Aim of the task » Where the line with "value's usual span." appears below, start writing out lines exactly, and finish with the line with "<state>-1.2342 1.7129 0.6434", which is included; write out nothing else.
Content starts
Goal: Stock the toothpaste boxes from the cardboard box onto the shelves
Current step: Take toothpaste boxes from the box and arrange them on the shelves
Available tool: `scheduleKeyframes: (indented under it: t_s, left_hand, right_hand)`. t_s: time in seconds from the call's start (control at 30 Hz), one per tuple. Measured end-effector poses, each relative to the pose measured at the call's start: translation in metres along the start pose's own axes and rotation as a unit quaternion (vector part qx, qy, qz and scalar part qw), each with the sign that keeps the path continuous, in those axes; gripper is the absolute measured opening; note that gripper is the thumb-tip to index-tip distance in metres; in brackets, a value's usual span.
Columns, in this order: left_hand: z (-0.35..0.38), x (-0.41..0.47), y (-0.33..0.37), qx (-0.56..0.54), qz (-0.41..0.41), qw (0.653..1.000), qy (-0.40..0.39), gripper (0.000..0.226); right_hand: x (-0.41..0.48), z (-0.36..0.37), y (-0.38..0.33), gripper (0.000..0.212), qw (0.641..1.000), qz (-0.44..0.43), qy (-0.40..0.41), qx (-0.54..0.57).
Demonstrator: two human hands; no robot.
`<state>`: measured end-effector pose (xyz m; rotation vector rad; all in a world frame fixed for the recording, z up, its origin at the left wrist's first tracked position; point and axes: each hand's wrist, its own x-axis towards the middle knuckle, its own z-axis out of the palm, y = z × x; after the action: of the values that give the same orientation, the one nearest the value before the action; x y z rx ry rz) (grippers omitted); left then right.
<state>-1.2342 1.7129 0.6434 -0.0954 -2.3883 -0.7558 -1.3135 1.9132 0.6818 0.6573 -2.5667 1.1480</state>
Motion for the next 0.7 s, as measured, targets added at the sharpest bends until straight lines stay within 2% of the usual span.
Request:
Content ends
Written response »
Available tool: `scheduleKeyframes: (indented under it: t_s, left_hand, right_hand)`. t_s: time in seconds from the call's start (control at 30 Hz), one per tuple. Measured end-effector poses, each relative to the pose measured at the call's start: translation in metres along the start pose's own axes and rotation as a unit quaternion (vector part qx, qy, qz and scalar part qw), each with the sign that keeps the path continuous, in those axes; gripper is the absolute measured opening; note that gripper is the thumb-tip to index-tip distance in metres; in brackets, a value's usual span.
Columns, in this order: left_hand: z (-0.35..0.38), x (-0.41..0.47), y (-0.33..0.37), qx (-0.56..0.54), qz (-0.41..0.41), qw (0.653..1.000), qy (-0.40..0.39), gripper (0.000..0.226); right_hand: x (-0.41..0.48), z (-0.36..0.37), y (-0.38..0.33), gripper (0.000..0.212), qw (0.641..1.000), qz (-0.44..0.43), qy (-0.40..0.41), qx (-0.54..0.57).
Demonstrator: two human hands; no robot.
`<state>`: measured end-effector pose (xyz m; rotation vector rad; all in a world frame fixed for the recording, z up, its origin at the left wrist's first tracked position; point and axes: each hand's wrist, its own x-axis towards the middle knuckle, its own z-axis out of the palm, y = z × x; after the action: of the values that give the same orientation, the one nearest the value before the action; x y z rx ry rz) (grippers omitted); left then right.
<state>-1.2342 1.7129 0.6434 -0.0954 -2.3883 -0.7558 -1.3135 1.9132 0.6818 0.6573 -2.5667 1.1480</state>

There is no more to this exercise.